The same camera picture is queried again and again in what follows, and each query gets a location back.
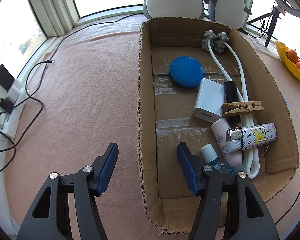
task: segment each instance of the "cardboard box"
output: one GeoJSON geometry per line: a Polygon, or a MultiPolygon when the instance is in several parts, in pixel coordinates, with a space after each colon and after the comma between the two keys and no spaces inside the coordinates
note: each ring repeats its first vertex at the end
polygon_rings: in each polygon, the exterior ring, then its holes
{"type": "MultiPolygon", "coordinates": [[[[280,192],[293,178],[298,167],[296,135],[286,103],[271,74],[252,47],[227,26],[187,18],[155,18],[143,23],[140,36],[138,80],[138,157],[141,189],[146,215],[168,233],[190,232],[200,197],[188,189],[177,160],[176,146],[185,141],[192,154],[211,143],[219,156],[218,143],[210,123],[192,117],[197,90],[183,90],[171,83],[169,66],[173,59],[197,59],[205,78],[225,80],[211,55],[201,49],[205,30],[226,32],[229,45],[244,68],[248,96],[262,100],[264,111],[256,115],[259,124],[274,122],[278,138],[264,155],[264,174],[253,180],[265,202],[280,192]]],[[[240,87],[239,70],[231,52],[216,57],[240,87]]],[[[222,198],[220,228],[225,223],[226,195],[222,198]]]]}

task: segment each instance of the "silver screw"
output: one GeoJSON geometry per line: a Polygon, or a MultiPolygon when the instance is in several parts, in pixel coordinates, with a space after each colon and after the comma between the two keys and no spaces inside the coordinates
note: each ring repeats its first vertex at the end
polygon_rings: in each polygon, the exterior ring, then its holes
{"type": "Polygon", "coordinates": [[[247,177],[247,174],[243,171],[239,171],[239,177],[240,178],[245,178],[245,177],[247,177]]]}
{"type": "Polygon", "coordinates": [[[85,166],[85,167],[83,168],[83,171],[84,171],[84,172],[90,172],[90,171],[92,171],[92,167],[91,167],[91,166],[85,166]]]}
{"type": "Polygon", "coordinates": [[[55,179],[56,177],[58,177],[58,173],[56,172],[51,173],[49,176],[50,179],[55,179]]]}
{"type": "Polygon", "coordinates": [[[204,169],[205,171],[212,171],[212,167],[209,166],[209,165],[204,166],[203,169],[204,169]]]}

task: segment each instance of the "black cable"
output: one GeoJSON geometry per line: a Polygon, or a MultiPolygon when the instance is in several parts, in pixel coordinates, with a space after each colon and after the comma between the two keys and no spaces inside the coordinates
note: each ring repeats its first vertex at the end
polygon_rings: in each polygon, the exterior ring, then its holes
{"type": "Polygon", "coordinates": [[[275,225],[278,224],[278,223],[285,217],[285,215],[289,213],[289,211],[293,208],[293,206],[294,206],[295,203],[297,202],[299,196],[300,196],[300,191],[299,191],[299,193],[298,193],[298,196],[297,196],[296,200],[295,200],[294,203],[292,204],[292,206],[287,210],[287,212],[284,213],[284,215],[283,215],[282,217],[279,218],[279,220],[278,220],[276,223],[274,223],[275,225]]]}
{"type": "Polygon", "coordinates": [[[253,38],[256,38],[256,39],[260,39],[260,38],[262,38],[262,37],[264,37],[264,36],[267,35],[268,29],[269,29],[269,21],[270,21],[270,17],[271,17],[271,16],[273,17],[273,15],[274,15],[274,13],[273,13],[273,11],[274,11],[274,4],[275,4],[275,2],[273,3],[273,6],[272,6],[272,12],[271,12],[271,15],[270,15],[269,18],[268,18],[267,23],[266,23],[266,21],[265,21],[264,19],[260,19],[260,20],[259,20],[260,23],[261,23],[261,27],[258,28],[257,32],[260,31],[261,34],[262,34],[262,36],[260,36],[260,37],[255,37],[255,36],[253,36],[253,35],[250,34],[250,33],[248,33],[248,35],[250,35],[250,36],[252,36],[253,38]]]}
{"type": "MultiPolygon", "coordinates": [[[[79,31],[82,31],[82,30],[84,30],[85,28],[88,28],[88,27],[91,27],[91,26],[94,26],[94,25],[99,25],[99,24],[116,23],[116,22],[119,22],[119,21],[121,21],[121,20],[123,20],[123,19],[125,19],[125,18],[134,16],[134,15],[138,15],[138,14],[143,14],[143,13],[130,14],[130,15],[128,15],[128,16],[125,16],[125,17],[123,17],[123,18],[120,18],[120,19],[118,19],[118,20],[116,20],[116,21],[112,21],[112,22],[102,22],[102,23],[94,23],[94,24],[87,25],[87,26],[85,26],[84,28],[82,28],[82,29],[80,29],[80,30],[77,30],[77,31],[75,31],[75,32],[73,32],[73,33],[71,33],[71,34],[69,34],[69,35],[66,36],[65,38],[63,38],[63,39],[61,40],[61,42],[59,43],[59,45],[57,46],[57,48],[55,49],[55,51],[53,52],[53,54],[51,55],[51,57],[50,57],[49,60],[39,62],[39,63],[35,64],[35,65],[32,67],[32,69],[30,70],[30,72],[29,72],[29,74],[28,74],[28,76],[27,76],[27,79],[26,79],[26,85],[25,85],[25,90],[26,90],[26,94],[27,94],[28,97],[27,97],[25,100],[23,100],[22,102],[20,102],[19,104],[13,106],[13,108],[15,108],[15,107],[21,105],[23,102],[25,102],[25,101],[28,100],[29,98],[31,98],[31,99],[34,100],[34,101],[39,102],[39,103],[41,104],[41,108],[40,108],[39,112],[36,114],[36,116],[32,119],[32,121],[30,122],[30,124],[27,126],[27,128],[23,131],[23,133],[21,134],[19,140],[18,140],[16,143],[14,143],[7,135],[5,135],[3,132],[0,131],[0,134],[3,135],[5,138],[7,138],[7,139],[12,143],[12,147],[9,147],[9,148],[0,150],[0,153],[1,153],[1,152],[5,152],[5,151],[9,151],[9,150],[12,150],[12,149],[14,150],[14,153],[13,153],[12,157],[10,158],[10,160],[8,161],[8,163],[7,163],[6,165],[4,165],[2,169],[0,169],[0,172],[3,171],[3,170],[4,170],[4,169],[12,162],[12,160],[13,160],[14,157],[16,156],[16,146],[20,143],[20,141],[21,141],[21,139],[23,138],[23,136],[25,135],[25,133],[28,131],[28,129],[30,128],[30,126],[34,123],[34,121],[38,118],[38,116],[41,114],[41,112],[42,112],[42,110],[43,110],[43,103],[42,103],[42,101],[40,101],[40,100],[37,99],[37,98],[34,98],[33,95],[39,90],[39,88],[40,88],[40,86],[41,86],[41,84],[42,84],[43,76],[44,76],[44,73],[45,73],[45,71],[46,71],[47,65],[48,65],[49,63],[51,63],[51,62],[54,62],[54,60],[52,60],[52,57],[55,55],[55,53],[56,53],[57,50],[59,49],[61,43],[62,43],[66,38],[68,38],[69,36],[71,36],[71,35],[73,35],[73,34],[79,32],[79,31]],[[32,70],[33,70],[37,65],[42,64],[42,63],[46,63],[46,64],[45,64],[45,66],[44,66],[44,68],[43,68],[43,71],[42,71],[42,74],[41,74],[41,78],[40,78],[39,85],[38,85],[38,87],[36,88],[36,90],[35,90],[31,95],[29,95],[29,93],[28,93],[28,91],[27,91],[27,83],[28,83],[28,79],[29,79],[30,73],[32,72],[32,70]]],[[[0,112],[0,114],[6,113],[6,112],[8,112],[9,110],[0,112]]]]}

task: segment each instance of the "wooden clothespin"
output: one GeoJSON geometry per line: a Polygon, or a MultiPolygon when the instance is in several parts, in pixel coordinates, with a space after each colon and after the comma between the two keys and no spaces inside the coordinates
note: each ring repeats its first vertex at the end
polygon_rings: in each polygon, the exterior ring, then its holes
{"type": "Polygon", "coordinates": [[[250,114],[258,111],[262,111],[262,101],[250,101],[250,102],[235,102],[235,103],[224,103],[221,107],[227,108],[230,111],[225,112],[222,117],[239,115],[239,114],[250,114]]]}

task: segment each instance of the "blue liquid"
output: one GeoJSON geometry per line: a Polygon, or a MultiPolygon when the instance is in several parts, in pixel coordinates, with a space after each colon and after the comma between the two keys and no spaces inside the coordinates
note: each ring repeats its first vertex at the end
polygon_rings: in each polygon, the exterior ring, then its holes
{"type": "Polygon", "coordinates": [[[232,169],[225,159],[216,158],[212,162],[207,163],[207,165],[214,167],[217,171],[221,173],[233,175],[232,169]]]}
^^^^^^^^
Scan the listing above and copy all lines containing the word "segment".

task: segment each instance of the "cardboard box"
task: segment each instance of the "silver screw"
task: segment each instance of the "black cable"
task: segment each instance of the "wooden clothespin"
task: segment each instance of the "blue liquid"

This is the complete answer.